MoN Companion – About Tomes

One topic I’ve been meaning to address for quite a while now is the peculiar approach I took to Mythos tomes in the Masks of Nyarlathotep Companion.  When I ran the campaign many moons ago, one of the problems I had arose when the players got a hold of a copy of the Pnakotic Manuscript and, quite understandably asked “What is it about?”  I had no idea.  The campaign doesn’t say and the rulebook (I had 4th edition) didn’t add much.  This was in the mid-1990s so, while I had some limited internet resources (hello Mosaic!), I certainly didn’t have an effective search engine.  Nor did I have Dan Harms excellent Cthulhu Mythos Encyclopedia (Plug! Now available as an eBook!)  So I fumbled and muttered something about nightmarish text of blasphemy and asked for Sanity rolls.  Later, as I was preparing for the next session, I mustered my limited resources and wrote up a short summary of the book as well as somewhat longer notes for once he finished reading it… in 46 weeks or so.  As the campaign progressed, I did the same thing for some of the other books they recovered.  Those notes, along with all my other material went into a binder, that went into a box, that then sat for quite a while, periodically moved by my girlfriend, then later my finance, then later my wife (I had a far away summer job you see and she was stuck moving us three times.  Sorry honey!)

When the idea for the Companion oozed into my mind, one of the things I wanted to include was expanded versions of my tome notes from my own campaign… now greatly supplemented by the sudden wealth of knowledge at my fingertips thanks to the internet, great books like Dan’s Encyclopedia and the previously praised Ex Libris Miskatonici, the two Keeper’s Companions, a much expanded CoC collection on my part, and the fevered brains of the members of

The entries for each book, which I dubbed ‘write-ups’ for some reason, are based on the CoC rule structure in large part- there is a discussion of the contents as understood by someone skimming the book and a fuller one for those who take the time to study it.  Additionally we provide what information investigators might learn when they try to research the tome, as well as often about its author or the publication history.  To pique player interest we also include an expanded physical description of the book, which I found particularly interesting to research and imagine, as it allowed me to construct a sort of biography for that particular tome… when was it published? Who owned it? How has it been treated? This adds a whole new layer of clues for canny investigators.  Finally, and most importantly, we tried to highlight the contents of each tome as they might connect to the Masks of Nyarlathotep Campaign itself.  Does the tome reveal some secret of the campaign, like Life as a God, or is it tangential to things, like True Magick.
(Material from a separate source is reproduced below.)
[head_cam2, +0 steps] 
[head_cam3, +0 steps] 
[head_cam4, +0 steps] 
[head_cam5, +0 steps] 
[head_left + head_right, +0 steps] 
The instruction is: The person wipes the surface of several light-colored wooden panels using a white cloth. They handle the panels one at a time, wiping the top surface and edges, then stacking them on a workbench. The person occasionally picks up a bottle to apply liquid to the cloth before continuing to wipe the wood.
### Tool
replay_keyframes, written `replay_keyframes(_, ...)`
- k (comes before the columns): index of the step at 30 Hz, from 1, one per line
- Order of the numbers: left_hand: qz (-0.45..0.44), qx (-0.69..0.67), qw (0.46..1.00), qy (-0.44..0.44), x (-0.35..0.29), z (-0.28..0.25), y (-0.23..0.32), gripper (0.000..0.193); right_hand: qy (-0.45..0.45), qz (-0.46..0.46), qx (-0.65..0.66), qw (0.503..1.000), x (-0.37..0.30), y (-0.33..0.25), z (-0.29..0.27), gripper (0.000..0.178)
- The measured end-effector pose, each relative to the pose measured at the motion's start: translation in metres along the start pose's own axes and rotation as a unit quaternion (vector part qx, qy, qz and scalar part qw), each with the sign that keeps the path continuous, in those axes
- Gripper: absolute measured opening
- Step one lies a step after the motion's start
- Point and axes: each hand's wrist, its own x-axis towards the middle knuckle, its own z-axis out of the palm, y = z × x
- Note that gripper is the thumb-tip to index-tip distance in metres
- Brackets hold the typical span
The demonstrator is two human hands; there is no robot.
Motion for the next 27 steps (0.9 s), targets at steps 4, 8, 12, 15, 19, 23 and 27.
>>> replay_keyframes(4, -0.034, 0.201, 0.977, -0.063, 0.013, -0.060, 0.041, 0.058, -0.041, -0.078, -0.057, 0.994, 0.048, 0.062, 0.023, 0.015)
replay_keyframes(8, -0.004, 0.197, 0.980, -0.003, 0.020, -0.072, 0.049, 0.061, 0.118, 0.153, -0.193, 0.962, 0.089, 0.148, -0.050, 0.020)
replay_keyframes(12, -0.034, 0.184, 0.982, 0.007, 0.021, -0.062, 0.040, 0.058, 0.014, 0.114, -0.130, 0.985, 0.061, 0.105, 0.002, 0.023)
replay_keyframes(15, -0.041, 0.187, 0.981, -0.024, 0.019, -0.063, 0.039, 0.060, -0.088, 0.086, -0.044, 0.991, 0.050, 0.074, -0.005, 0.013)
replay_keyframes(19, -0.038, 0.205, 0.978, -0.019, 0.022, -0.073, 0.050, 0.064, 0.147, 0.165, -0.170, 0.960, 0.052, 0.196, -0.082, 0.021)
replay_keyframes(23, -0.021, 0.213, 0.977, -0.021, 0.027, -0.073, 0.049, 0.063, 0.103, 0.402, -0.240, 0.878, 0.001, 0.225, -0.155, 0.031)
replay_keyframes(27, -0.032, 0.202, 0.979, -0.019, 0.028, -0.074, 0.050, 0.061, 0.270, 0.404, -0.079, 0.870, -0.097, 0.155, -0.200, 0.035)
I think that Mythos tomes should be far more than simply a collection of spells, Sanity costs, and skill point gains.  While it is impossible to fully replicate the sanity blasting power of Mythos tomes, I think that when richly described, tomes can be both useful props. setting mood and tone, as well as key sources of clues.  When you treat a tome with the same depth and degree of detail your might provide for a villain or a cult, you enrich the play experience for everyone.
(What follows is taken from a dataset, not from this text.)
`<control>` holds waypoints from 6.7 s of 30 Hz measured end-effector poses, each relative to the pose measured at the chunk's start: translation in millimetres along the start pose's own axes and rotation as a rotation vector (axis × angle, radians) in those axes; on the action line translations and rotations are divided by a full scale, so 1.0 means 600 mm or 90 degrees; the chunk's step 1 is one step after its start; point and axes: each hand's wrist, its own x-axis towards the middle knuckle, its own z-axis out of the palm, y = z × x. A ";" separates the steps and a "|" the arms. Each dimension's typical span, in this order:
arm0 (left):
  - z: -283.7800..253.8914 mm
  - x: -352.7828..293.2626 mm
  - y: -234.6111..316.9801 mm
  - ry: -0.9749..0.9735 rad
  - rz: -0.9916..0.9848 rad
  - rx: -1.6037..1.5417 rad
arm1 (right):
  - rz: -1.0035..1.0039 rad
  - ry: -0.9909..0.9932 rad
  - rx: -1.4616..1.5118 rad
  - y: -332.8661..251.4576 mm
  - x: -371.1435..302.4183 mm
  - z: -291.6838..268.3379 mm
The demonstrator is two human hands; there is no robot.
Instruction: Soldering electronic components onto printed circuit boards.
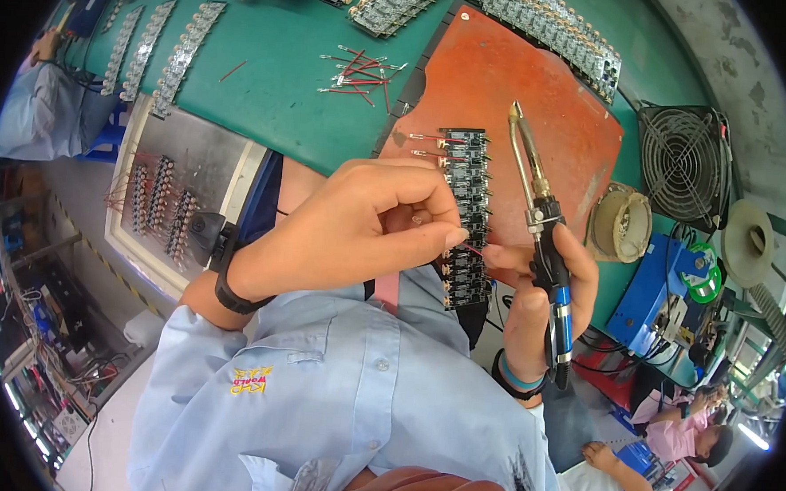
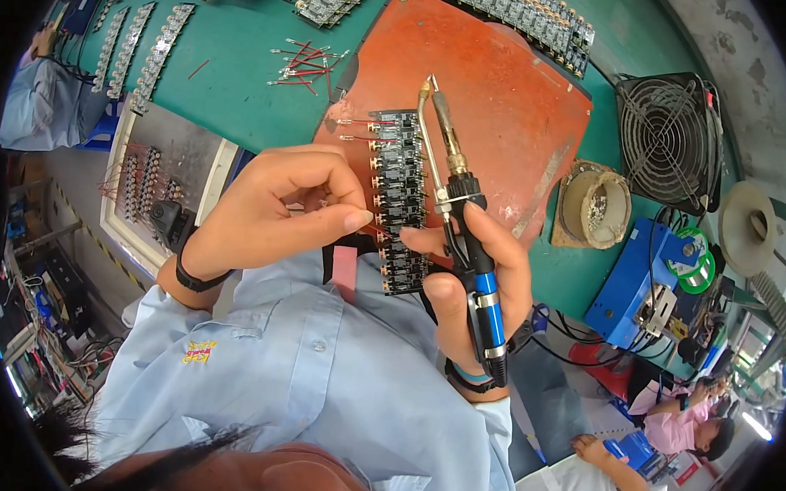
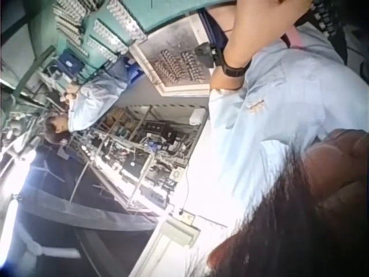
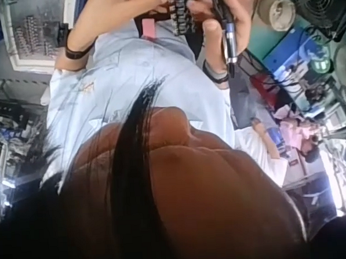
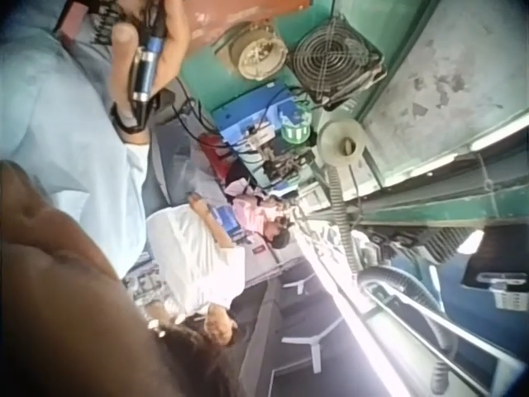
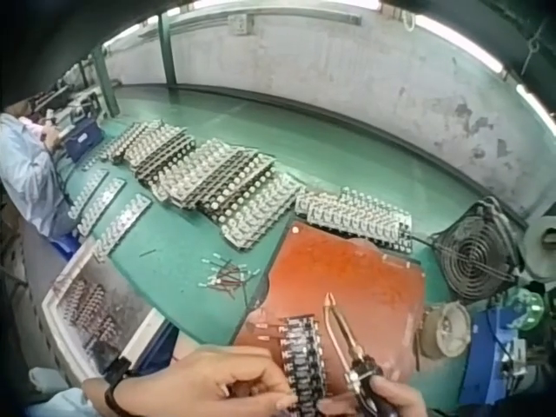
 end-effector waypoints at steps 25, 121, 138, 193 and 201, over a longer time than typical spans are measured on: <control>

After my work on the Companion I had the good fortune of being asked by Dan Harms (who I’d consulted with a few questions about the more obscure texts from the campaign) to create similar write-ups for some of the tomes in his (still in progress) campaign Fury of Yig.  Dan suggested we also include notes about the availability of the tome in question, which was a very good idea.  Hopefully some day we might see some of this work, both for the Companion and for Fury of Yig, in print?

In the mean time, you can see this approach in action in my Notes on the Turner Codex and in my article Saucer Attack 1928: The Dunwich ‘Horror’ in issue 21 of the Unspeakable Oath.